__WHAT YOU NEED TO DO__
Repeat the data verbatim, images excluded.

* * * * * * * * *

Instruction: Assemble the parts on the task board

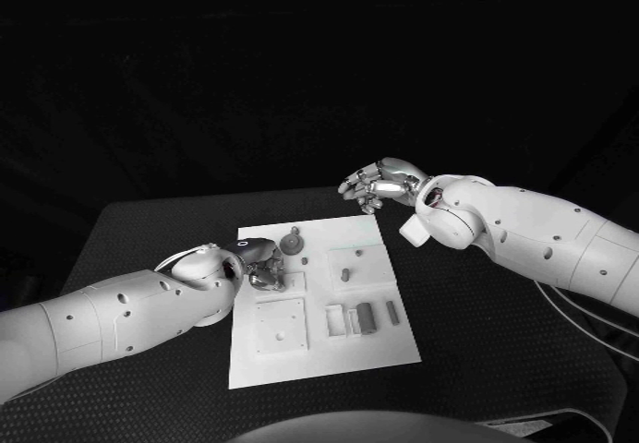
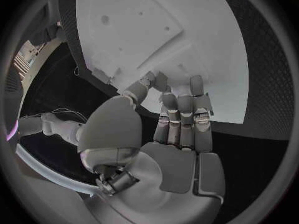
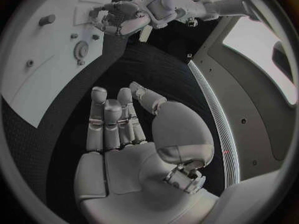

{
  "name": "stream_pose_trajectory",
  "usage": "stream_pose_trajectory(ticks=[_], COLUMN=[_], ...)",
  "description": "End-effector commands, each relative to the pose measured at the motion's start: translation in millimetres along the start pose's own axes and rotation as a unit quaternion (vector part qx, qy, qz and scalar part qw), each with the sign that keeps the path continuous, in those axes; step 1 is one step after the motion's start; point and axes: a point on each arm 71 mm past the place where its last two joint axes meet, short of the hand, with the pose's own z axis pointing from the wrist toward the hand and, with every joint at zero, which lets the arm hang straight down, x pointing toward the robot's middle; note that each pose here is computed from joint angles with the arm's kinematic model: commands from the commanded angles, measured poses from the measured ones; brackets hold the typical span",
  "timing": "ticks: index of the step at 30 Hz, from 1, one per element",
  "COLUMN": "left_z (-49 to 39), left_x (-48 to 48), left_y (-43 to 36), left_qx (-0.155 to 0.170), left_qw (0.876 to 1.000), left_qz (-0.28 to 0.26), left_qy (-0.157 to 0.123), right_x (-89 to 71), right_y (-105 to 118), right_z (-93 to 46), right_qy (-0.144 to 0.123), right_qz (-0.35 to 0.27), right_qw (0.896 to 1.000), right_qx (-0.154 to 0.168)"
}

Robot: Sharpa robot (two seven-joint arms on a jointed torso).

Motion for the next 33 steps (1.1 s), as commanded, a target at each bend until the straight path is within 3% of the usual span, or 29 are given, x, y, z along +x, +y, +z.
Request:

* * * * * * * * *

__ANSWER BOX__
Instruction: Assemble the parts on the task board


{
  "name": "stream_pose_trajectory",
  "usage": "stream_pose_trajectory(ticks=[_], COLUMN=[_], ...)",
  "description": "End-effector commands, each relative to the pose measured at the motion's start: translation in millimetres along the start pose's own axes and rotation as a unit quaternion (vector part qx, qy, qz and scalar part qw), each with the sign that keeps the path continuous, in those axes; step 1 is one step after the motion's start; point and axes: a point on each arm 71 mm past the place where its last two joint axes meet, short of the hand, with the pose's own z axis pointing from the wrist toward the hand and, with every joint at zero, which lets the arm hang straight down, x pointing toward the robot's middle; note that each pose here is computed from joint angles with the arm's kinematic model: commands from the commanded angles, measured poses from the measured ones; brackets hold the typical span",
  "timing": "ticks: index of the step at 30 Hz, from 1, one per element",
  "COLUMN": "left_z (-49 to 39), left_x (-48 to 48), left_y (-43 to 36), left_qx (-0.155 to 0.170), left_qw (0.876 to 1.000), left_qz (-0.28 to 0.26), left_qy (-0.157 to 0.123), right_x (-89 to 71), right_y (-105 to 118), right_z (-93 to 46), right_qy (-0.144 to 0.123), right_qz (-0.35 to 0.27), right_qw (0.896 to 1.000), right_qx (-0.154 to 0.168)"
}

Robot: Sharpa robot (two seven-joint arms on a jointed torso).

Motion for the next 33 steps (1.1 s), as commanded, a target at each bend until the straight path is within 3% of the usual span, or 29 are given, x, y, z along +x, +y, +z.
Request:

This output has been written out in full.